With all 50 states relaxing COVID-19 shutdown orders to various extents, trucking shipments and rates are heading back up – but don't expect a true recovery until 2021.
For the week of May 18-24, truckload markets continued to follow seasonal trends, and load-to-truck ratios on the DAT network continued to climb as a result, according to DAT Solutions. That put pressure on prices, which rose going into the long holiday weekend as more and more businesses reopen.
The number of posted loads actually dropped 16.5% during the week ending May 24, which includes the Friday, Saturday, and Sunday of Memorial Day weekend, but truck posts fell 29%. Shippers and brokers paid a premium to secure capacity ahead of the holiday, DAT said.
“The demand for trucks has steadily increased throughout May, following seasonal trends that are typical for this time of year,” wrote Matt Sullivan on the DAT blog May 27.
“The upward trends offers plenty of reasons to be optimistic going forward.
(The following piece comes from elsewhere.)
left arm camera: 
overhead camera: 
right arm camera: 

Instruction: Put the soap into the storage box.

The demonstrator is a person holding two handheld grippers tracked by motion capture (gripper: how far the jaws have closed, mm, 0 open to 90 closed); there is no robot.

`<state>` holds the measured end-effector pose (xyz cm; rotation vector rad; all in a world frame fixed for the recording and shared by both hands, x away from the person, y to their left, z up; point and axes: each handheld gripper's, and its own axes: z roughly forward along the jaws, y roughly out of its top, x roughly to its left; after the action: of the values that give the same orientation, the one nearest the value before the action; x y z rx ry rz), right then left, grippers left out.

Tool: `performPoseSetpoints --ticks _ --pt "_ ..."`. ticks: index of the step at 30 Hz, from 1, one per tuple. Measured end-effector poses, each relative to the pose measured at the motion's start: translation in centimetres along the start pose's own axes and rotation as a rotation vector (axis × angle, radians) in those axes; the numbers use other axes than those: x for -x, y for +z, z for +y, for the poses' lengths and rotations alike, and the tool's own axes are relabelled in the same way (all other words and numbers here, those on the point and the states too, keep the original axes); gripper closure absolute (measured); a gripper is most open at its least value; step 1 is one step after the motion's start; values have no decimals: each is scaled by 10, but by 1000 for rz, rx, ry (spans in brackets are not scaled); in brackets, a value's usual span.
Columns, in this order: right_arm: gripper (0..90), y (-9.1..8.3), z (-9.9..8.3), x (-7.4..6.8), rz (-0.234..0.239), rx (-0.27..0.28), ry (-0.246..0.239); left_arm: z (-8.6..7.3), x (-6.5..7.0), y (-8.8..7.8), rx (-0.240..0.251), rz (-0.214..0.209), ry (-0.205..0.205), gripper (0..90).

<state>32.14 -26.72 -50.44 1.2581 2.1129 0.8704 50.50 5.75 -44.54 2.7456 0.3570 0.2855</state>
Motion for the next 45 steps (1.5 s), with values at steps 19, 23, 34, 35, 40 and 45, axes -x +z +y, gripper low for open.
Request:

Last week saw some of the biggest increases since late March, with many shippers paying a premium to get freight moved ahead of the long Memorial Day weekend.”
National averages for van and flatbed rates are still below where they were in April, although refrigerated rates were up slightly, reported DAT.
- Van: $1.57 per mile, 6 cents lower than the April average
- Flatbed: $1.88 a mile, 6 cents lower than April
- Reefer: $2.00 a mile, 7 cents higher than April
The rolling national average van, flatbed, and reefer rates were 6, 7, and 8 cents higher, respectively, on May 24 than they were on May 1. Rates are low but trending in the right direction.
There are still many markets where truckload supply outweighs demand, Sullivan said. Hot markets, on the other hand, included Atlanta, Memphis, Houston, Los Angeles, Phoenix and Ontario, California.
Look for 2021 rebound
ACT Research is predicting that the economy will transition from contraction to growth over the course of the third and fourth quarters. “Clearly the global economy does not have the luxury of waiting a year or two for a vaccine to be developed before the current solution itself becomes the greater risk,” said Kenny Vieth, ACT president and senior analyst. “Our forecast anticipates that the U.S. economy, as defined by GDP, will not return to its Q4’19 size until after 2021.”
It’s not easy to restart supply chains that were totally shut down due to the pandemic, Vieth said. “In the supply chains that support complex OEM-level assembly operations, from raw materials to finished goods, it is not just about opening one plant, but opening thousands of plants simultaneously, making tens of thousands of parts that go into those assemblies in an orchestrated fashion, all with new layers of safety and testing protocols in place.”
On top of that, he said, getting buyers to market is another challenge “when the economy has so recently cratered and going outside poses an existential risk.”
However, Vieth said, because the pre-COVID economy was “structurally sound… with strong Federal Reserve and Congressional support, and rising pent-up demand, there is a case to be made that the economy will respond strongly into 2021.”
Coyote Logistics is predicting a similar recovery. “Though we expect a steep drop once all Q2 numbers are in the books, we have likely already hit the bottom in Q2,” writes the third-party logistics provider in an article explaining its latest Coyote Curve forecast for the truckload market.
“We’ll see a slow recovery the rest of the year and then rocket into 2021,” with spot market truckload rates rising year over year in the first quarter of the year, said Chris Pickett, chief strategy officer of the third-party logistics provider and author of the Coyote Curve forecast, in a recent webinar. Coyote said it expects contract and spot rates to more or less converge from here, and an inflationary 2021 spot truckload environment (barring a major economic setback).